__Work instruction__: Read through the listing, and wherever a line holds the word "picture", return it.

__Information provided__:
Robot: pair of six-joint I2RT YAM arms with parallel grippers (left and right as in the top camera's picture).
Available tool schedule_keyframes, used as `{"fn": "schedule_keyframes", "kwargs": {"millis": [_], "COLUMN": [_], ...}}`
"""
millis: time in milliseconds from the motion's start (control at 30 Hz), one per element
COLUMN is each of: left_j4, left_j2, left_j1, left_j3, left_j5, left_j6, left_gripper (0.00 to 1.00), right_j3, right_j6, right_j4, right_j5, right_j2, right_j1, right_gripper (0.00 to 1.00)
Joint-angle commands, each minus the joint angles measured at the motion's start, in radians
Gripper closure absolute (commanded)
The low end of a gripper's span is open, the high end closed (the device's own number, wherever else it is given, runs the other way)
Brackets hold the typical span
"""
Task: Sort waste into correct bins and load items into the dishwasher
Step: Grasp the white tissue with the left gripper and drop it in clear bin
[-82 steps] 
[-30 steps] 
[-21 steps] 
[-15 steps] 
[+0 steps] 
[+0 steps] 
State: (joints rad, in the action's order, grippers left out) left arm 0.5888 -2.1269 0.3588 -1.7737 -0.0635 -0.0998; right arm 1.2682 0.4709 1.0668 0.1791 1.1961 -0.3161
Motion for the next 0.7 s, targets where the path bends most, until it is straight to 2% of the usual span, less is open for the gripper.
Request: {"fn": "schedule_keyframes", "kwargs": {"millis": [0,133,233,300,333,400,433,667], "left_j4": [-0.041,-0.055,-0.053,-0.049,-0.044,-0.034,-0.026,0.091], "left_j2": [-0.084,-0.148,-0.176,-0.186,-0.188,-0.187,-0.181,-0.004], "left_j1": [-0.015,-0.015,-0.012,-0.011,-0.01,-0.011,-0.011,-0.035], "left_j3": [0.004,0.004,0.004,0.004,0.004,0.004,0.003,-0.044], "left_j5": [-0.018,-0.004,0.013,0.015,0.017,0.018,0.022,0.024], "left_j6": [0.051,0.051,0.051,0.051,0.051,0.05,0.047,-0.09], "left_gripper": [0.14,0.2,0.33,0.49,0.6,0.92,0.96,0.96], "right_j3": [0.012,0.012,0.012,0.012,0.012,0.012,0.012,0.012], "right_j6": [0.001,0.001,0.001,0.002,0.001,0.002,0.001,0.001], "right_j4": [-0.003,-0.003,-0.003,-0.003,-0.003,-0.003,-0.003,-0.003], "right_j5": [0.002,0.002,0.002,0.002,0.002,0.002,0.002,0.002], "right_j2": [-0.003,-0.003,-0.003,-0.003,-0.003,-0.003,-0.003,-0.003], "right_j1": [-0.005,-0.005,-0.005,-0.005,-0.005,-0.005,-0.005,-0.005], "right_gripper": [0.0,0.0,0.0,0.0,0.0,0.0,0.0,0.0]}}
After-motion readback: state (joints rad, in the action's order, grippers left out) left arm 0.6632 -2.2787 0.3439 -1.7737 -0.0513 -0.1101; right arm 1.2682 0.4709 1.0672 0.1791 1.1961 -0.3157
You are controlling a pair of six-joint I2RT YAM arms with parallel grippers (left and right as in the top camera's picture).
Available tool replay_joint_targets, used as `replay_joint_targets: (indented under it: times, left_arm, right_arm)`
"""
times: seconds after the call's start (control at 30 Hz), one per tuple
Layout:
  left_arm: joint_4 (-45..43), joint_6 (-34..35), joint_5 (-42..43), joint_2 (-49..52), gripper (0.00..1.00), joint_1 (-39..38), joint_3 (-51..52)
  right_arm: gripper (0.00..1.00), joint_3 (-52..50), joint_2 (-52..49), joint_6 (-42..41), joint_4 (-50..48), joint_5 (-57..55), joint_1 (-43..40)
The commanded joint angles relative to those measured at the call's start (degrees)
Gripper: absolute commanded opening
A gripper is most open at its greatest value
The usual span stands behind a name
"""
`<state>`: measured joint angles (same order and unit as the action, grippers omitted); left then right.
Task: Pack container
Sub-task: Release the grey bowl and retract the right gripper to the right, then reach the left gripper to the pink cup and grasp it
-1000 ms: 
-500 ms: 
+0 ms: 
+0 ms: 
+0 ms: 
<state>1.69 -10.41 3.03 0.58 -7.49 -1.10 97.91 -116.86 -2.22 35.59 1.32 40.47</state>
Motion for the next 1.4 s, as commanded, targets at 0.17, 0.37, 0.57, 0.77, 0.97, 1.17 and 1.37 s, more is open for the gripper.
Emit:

__Solution to this problem__:
Robot: pair of six-joint I2RT YAM arms with parallel grippers (left and right as in the top camera's picture).
You are controlling a pair of six-joint I2RT YAM arms with parallel grippers (left and right as in the top camera's picture).

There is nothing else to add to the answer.